Entrance | Sing of the Lord’s goodness (Ernest Sands) |
Kyrie | Belmont Mass (Christopher Walker) |
Gloria | (Peter Jones) |
Psalm | Ps 40 (Paul Inwood) |
Gospel Acclamation | Here in our Midst (Peter Jones) |
Preparation of the Gifts | Stand and stare not (Huub Oosterhuis/Tony Barr) |
Sanctus, Acclamation, Amen | Spring Sanctus (mcb) |
Agnus Dei | Belmont Mass |
Communion | There is a longing (Anne Quigley) |
Postcommunion | Cum appropinquaret Iesus (Juan Ginés Pérez, c. 1548-1600) |
Recessional | Praise my soul, the King of heaven |
Our postcommunion piece tells a similar story to that in today’s Gospel from Mark (2:1-12). Ginés Pérez sets excerpts from the story of the healing of the blind man from Luke 18:35-42:
As he approached Jericho, a blind man was sitting by the roadside begging. He shouted, ‘Jesus, Son of David, have mercy on me!’ Jesus said to him, ‘Receive your sight; your faith has saved you.’

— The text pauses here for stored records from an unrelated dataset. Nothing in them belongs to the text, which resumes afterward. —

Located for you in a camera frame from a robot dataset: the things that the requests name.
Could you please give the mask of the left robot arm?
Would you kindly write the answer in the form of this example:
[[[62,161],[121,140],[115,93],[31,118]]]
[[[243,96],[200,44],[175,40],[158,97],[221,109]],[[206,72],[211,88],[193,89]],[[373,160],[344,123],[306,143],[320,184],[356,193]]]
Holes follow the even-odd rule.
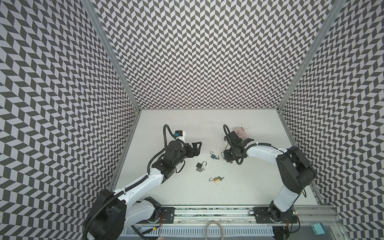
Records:
[[[185,133],[172,132],[168,125],[163,138],[164,147],[150,159],[145,174],[120,189],[99,193],[83,223],[83,240],[116,240],[141,221],[157,221],[161,204],[145,194],[177,173],[187,158],[197,157],[202,147],[202,142],[185,143]]]

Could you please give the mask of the small brass padlock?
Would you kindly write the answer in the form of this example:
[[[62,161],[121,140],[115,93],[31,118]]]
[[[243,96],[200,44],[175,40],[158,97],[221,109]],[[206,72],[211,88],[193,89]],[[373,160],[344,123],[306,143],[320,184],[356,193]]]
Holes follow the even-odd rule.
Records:
[[[218,183],[219,181],[222,181],[223,179],[224,179],[224,177],[209,178],[209,182]]]

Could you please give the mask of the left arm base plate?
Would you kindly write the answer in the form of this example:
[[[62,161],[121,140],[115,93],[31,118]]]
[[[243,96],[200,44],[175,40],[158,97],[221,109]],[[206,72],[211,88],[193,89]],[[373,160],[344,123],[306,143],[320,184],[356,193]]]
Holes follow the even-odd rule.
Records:
[[[156,224],[159,225],[162,221],[163,224],[173,224],[174,223],[174,217],[175,217],[175,210],[174,207],[161,207],[159,210],[155,210],[155,217],[157,216],[157,219],[150,218],[149,220],[143,220],[140,222],[140,224]]]

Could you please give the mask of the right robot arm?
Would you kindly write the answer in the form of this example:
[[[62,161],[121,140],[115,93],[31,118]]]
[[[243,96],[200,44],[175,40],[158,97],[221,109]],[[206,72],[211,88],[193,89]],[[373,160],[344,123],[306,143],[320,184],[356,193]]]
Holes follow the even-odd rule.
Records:
[[[317,177],[317,171],[304,153],[295,146],[288,149],[277,148],[270,143],[253,143],[253,139],[242,139],[237,132],[230,131],[223,125],[229,149],[223,151],[226,162],[242,165],[247,157],[277,164],[283,186],[268,208],[269,218],[280,223],[288,214],[293,214],[292,207],[300,195],[307,196],[306,187]]]

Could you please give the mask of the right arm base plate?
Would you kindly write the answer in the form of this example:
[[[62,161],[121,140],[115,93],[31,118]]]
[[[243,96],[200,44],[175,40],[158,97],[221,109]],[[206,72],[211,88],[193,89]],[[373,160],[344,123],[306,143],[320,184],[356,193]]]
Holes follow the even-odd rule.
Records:
[[[292,209],[283,213],[270,207],[254,207],[249,210],[249,215],[255,217],[257,224],[296,224],[298,222]]]

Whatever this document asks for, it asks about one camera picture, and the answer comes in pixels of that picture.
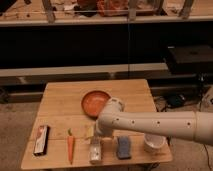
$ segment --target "cable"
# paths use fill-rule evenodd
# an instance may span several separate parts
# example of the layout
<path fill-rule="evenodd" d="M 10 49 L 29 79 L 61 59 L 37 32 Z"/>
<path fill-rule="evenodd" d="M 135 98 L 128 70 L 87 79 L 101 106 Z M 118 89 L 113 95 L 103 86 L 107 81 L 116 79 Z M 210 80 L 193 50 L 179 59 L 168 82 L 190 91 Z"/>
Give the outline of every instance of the cable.
<path fill-rule="evenodd" d="M 128 57 L 127 57 L 127 62 L 128 62 L 128 78 L 130 78 L 130 55 L 131 55 L 131 30 L 130 30 L 130 23 L 129 19 L 127 19 L 127 29 L 128 29 Z"/>
<path fill-rule="evenodd" d="M 202 99 L 203 99 L 203 89 L 201 90 L 201 94 L 200 94 L 200 102 L 199 102 L 199 108 L 198 108 L 198 111 L 199 111 L 199 112 L 201 112 Z M 207 149 L 207 147 L 206 147 L 205 144 L 203 144 L 203 147 L 204 147 L 204 149 L 205 149 L 206 156 L 207 156 L 207 165 L 208 165 L 208 168 L 209 168 L 210 171 L 212 171 L 212 168 L 211 168 L 211 165 L 210 165 L 210 158 L 209 158 L 208 149 Z"/>
<path fill-rule="evenodd" d="M 212 171 L 212 168 L 211 168 L 211 165 L 210 165 L 210 158 L 209 158 L 208 149 L 207 149 L 207 147 L 206 147 L 205 144 L 203 144 L 203 147 L 204 147 L 204 149 L 205 149 L 205 151 L 206 151 L 206 155 L 207 155 L 207 165 L 208 165 L 208 167 L 209 167 L 209 170 Z"/>

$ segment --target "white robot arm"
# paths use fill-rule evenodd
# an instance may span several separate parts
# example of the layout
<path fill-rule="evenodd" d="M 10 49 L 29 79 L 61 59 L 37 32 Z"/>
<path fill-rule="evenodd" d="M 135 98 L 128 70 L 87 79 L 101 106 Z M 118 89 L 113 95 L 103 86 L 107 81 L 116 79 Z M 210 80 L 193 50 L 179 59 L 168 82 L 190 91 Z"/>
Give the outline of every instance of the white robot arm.
<path fill-rule="evenodd" d="M 122 112 L 124 104 L 111 98 L 101 111 L 95 130 L 112 136 L 114 129 L 175 137 L 213 146 L 213 113 L 205 112 Z"/>

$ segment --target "wooden table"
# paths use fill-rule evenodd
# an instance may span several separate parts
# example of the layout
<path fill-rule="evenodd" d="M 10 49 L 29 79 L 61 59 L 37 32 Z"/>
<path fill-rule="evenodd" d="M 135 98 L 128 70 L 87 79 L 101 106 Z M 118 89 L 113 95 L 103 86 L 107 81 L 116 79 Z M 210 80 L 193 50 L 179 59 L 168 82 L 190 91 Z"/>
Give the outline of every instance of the wooden table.
<path fill-rule="evenodd" d="M 112 97 L 125 102 L 125 111 L 152 112 L 156 111 L 152 95 L 146 80 L 110 80 L 49 83 L 44 92 L 40 108 L 29 137 L 22 169 L 48 169 L 69 167 L 91 167 L 89 162 L 89 141 L 84 139 L 86 128 L 94 123 L 81 108 L 82 97 L 92 90 L 102 90 Z M 47 154 L 41 157 L 33 155 L 36 131 L 39 125 L 51 127 Z M 73 164 L 68 161 L 67 130 L 71 128 L 76 137 Z M 115 131 L 113 140 L 103 140 L 101 166 L 143 164 L 168 162 L 172 155 L 166 144 L 160 152 L 151 155 L 143 149 L 143 133 L 131 131 Z M 118 160 L 116 157 L 116 136 L 129 135 L 132 146 L 129 160 Z"/>

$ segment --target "floor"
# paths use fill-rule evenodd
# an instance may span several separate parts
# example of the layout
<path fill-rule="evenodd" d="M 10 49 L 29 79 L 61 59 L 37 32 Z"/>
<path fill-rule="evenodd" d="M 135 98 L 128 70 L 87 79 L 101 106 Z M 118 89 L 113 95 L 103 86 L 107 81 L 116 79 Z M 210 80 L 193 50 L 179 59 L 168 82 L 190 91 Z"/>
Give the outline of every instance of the floor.
<path fill-rule="evenodd" d="M 156 102 L 162 107 L 164 102 Z M 0 104 L 0 171 L 19 171 L 27 138 L 30 135 L 39 102 Z M 176 110 L 196 110 L 189 105 Z M 213 167 L 213 147 L 207 146 Z M 160 164 L 155 171 L 208 171 L 207 153 L 201 144 L 178 139 L 171 140 L 173 161 Z M 142 170 L 139 166 L 108 167 L 104 170 Z"/>

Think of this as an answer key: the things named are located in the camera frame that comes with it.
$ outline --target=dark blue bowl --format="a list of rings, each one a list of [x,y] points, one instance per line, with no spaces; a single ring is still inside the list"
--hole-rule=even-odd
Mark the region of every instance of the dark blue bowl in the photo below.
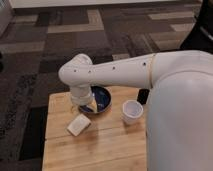
[[[109,91],[99,86],[93,86],[91,89],[97,103],[97,112],[94,112],[89,106],[79,106],[79,110],[86,114],[100,114],[105,112],[111,105],[111,95]]]

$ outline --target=white cup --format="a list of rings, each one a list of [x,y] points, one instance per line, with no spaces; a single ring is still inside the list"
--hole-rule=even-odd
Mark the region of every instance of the white cup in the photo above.
[[[136,123],[143,114],[143,106],[136,100],[128,100],[123,104],[123,120],[127,125]]]

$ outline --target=wooden tabletop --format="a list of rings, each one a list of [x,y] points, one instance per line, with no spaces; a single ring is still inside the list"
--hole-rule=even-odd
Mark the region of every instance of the wooden tabletop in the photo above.
[[[78,137],[67,131],[79,113],[69,93],[50,96],[43,171],[146,171],[145,116],[132,126],[122,121],[122,104],[136,99],[138,89],[107,88],[112,106],[88,116],[92,124]]]

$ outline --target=patterned carpet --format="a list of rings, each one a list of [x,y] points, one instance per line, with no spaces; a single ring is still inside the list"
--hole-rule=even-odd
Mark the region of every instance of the patterned carpet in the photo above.
[[[0,38],[0,170],[41,170],[48,97],[78,53],[95,64],[179,49],[200,2],[17,9]]]

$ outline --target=black chair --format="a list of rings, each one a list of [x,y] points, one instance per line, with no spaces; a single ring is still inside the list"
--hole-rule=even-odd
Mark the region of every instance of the black chair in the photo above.
[[[202,50],[213,53],[213,0],[203,0],[200,14],[181,50]]]

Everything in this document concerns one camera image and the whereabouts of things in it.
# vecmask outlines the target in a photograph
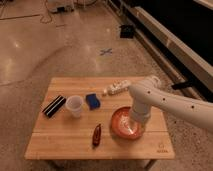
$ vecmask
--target speckled floor
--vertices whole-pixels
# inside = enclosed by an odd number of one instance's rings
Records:
[[[1,18],[44,13],[43,0],[7,3]],[[102,3],[72,13],[0,21],[0,170],[52,170],[27,161],[24,153],[50,79],[54,76],[145,76],[169,78],[137,40],[119,38],[119,22]],[[112,54],[100,51],[112,48]],[[213,136],[165,114],[175,160],[158,161],[153,171],[213,170]],[[142,170],[140,160],[59,161],[66,170]]]

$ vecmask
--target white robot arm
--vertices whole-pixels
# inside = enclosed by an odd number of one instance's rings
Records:
[[[161,81],[150,76],[129,87],[133,98],[130,116],[146,124],[150,118],[151,106],[156,106],[200,128],[213,133],[213,103],[173,95],[159,90]]]

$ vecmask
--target sponge
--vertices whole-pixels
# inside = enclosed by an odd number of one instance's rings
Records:
[[[90,110],[99,108],[101,106],[101,103],[97,99],[96,94],[88,94],[88,95],[86,95],[86,102],[89,105]]]

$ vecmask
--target paper cup
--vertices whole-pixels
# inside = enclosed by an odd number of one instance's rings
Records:
[[[83,98],[81,96],[70,96],[66,101],[66,108],[72,113],[75,118],[81,117]]]

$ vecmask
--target cable
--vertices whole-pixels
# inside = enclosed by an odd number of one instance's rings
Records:
[[[2,10],[1,10],[1,12],[0,12],[0,18],[2,17],[2,15],[3,15],[3,13],[4,13],[4,9],[5,9],[5,7],[6,7],[6,4],[7,4],[7,0],[5,0],[4,2],[3,2],[3,7],[2,7]]]
[[[94,0],[93,2],[86,4],[86,6],[93,5],[93,4],[95,4],[97,1],[98,1],[98,0]]]
[[[53,21],[53,19],[52,19],[52,16],[51,16],[48,8],[47,8],[47,0],[45,0],[44,5],[45,5],[45,8],[47,10],[47,14],[48,14],[49,20],[44,21],[45,16],[44,16],[44,14],[42,14],[41,15],[41,19],[40,19],[40,23],[42,23],[42,24],[48,24],[48,23],[51,23]]]
[[[41,14],[33,14],[33,15],[23,15],[23,16],[18,16],[18,17],[0,18],[0,21],[1,20],[14,20],[14,19],[21,19],[21,18],[37,17],[37,16],[41,16]]]

In today’s story of the paralytic lowered through the roof, Jesus forgives and heals seeing their faith. In both stories, faith leads to audacity, and the healing that follows is perhaps not so much a reward for audacity, but a symbol of what faith itself inexorably brings about.
Our opening hymn reflected the lines from the entrance antiphon:I will sing to the Lord
who has been bountiful to me.
I almost wrote echoed the lines from the entrance antiphon, but that was truer of the old translation: I will sing of the Lord for his goodness to me. Somehow God’s goodness seems easier to recognise and acknowledge than his being bountiful, but maybe that’s just me.
Our song at the preparation of the gifts, a charming canon with a bit of tricky syncopation thrown in, took its text from the opening lines of the first reading from Isaiah.